Your objective: In the data below, find each line that contains the word "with" and copy it.

Data items

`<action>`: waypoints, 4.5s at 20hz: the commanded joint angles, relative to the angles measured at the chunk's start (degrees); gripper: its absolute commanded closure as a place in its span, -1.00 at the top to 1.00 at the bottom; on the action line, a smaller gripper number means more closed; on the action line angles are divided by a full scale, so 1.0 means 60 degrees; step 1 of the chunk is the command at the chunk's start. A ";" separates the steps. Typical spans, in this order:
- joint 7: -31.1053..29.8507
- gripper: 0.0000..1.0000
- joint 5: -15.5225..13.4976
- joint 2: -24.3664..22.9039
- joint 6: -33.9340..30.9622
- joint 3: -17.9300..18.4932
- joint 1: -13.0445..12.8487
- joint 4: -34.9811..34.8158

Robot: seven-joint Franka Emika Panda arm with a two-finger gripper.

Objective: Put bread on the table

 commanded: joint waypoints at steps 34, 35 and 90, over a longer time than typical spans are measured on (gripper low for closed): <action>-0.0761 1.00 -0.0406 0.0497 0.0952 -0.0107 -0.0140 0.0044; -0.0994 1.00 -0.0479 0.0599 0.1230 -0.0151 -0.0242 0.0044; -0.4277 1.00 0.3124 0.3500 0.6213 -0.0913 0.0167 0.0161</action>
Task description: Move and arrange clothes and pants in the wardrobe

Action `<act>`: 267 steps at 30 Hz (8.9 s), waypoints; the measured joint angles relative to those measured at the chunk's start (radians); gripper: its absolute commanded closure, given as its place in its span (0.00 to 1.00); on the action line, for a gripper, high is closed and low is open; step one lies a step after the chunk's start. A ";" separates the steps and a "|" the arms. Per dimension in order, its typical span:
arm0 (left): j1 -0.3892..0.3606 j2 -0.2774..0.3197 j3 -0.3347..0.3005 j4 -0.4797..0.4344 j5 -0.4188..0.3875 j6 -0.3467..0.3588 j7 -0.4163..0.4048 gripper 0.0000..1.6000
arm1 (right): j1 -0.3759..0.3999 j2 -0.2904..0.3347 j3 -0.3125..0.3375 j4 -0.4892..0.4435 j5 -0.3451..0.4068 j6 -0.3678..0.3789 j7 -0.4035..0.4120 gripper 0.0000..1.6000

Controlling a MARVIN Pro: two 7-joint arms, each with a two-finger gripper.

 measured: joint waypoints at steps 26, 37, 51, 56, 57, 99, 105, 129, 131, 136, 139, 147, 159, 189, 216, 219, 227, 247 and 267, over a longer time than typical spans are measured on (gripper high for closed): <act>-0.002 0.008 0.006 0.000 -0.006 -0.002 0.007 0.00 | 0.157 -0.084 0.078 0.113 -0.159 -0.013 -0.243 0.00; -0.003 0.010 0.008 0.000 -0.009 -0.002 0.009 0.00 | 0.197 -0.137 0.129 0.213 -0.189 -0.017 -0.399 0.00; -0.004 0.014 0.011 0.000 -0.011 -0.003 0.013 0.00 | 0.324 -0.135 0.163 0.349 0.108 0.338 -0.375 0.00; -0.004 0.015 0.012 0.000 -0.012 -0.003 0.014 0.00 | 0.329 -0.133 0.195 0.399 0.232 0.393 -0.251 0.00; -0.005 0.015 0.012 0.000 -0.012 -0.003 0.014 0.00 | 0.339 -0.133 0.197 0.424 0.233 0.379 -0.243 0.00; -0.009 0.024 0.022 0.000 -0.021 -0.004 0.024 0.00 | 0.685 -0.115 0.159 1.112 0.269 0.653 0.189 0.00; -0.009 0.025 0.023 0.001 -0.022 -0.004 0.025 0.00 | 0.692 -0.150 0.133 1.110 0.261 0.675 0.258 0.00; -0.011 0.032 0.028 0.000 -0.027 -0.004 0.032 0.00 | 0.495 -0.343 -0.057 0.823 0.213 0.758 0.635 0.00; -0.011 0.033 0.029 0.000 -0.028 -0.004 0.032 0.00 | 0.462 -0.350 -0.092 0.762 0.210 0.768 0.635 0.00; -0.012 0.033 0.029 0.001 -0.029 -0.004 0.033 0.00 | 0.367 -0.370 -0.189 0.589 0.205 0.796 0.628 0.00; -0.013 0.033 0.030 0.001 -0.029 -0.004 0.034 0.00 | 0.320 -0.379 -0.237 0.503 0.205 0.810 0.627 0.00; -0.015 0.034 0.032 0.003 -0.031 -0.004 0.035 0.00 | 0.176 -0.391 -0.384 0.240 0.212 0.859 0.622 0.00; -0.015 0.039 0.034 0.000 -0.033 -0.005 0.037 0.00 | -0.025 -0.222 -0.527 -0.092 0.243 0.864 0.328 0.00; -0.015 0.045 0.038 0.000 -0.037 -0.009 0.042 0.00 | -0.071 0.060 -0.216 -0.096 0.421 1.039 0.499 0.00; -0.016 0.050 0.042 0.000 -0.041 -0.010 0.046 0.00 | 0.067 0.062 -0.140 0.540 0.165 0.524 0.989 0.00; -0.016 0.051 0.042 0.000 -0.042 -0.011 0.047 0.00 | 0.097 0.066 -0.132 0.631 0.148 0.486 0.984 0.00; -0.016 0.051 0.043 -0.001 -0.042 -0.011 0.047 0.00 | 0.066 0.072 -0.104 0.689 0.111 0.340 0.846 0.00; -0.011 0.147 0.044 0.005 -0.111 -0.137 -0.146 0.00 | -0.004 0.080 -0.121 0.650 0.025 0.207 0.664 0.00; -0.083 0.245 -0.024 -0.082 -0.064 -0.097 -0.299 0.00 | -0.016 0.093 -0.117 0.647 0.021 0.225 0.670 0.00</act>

Your solution:
Robot: seven-joint Franka Emika Panda arm with a two-finger gripper.
Controlling a MARVIN Pro: two 7-joint arms, each with a two-finger gripper.

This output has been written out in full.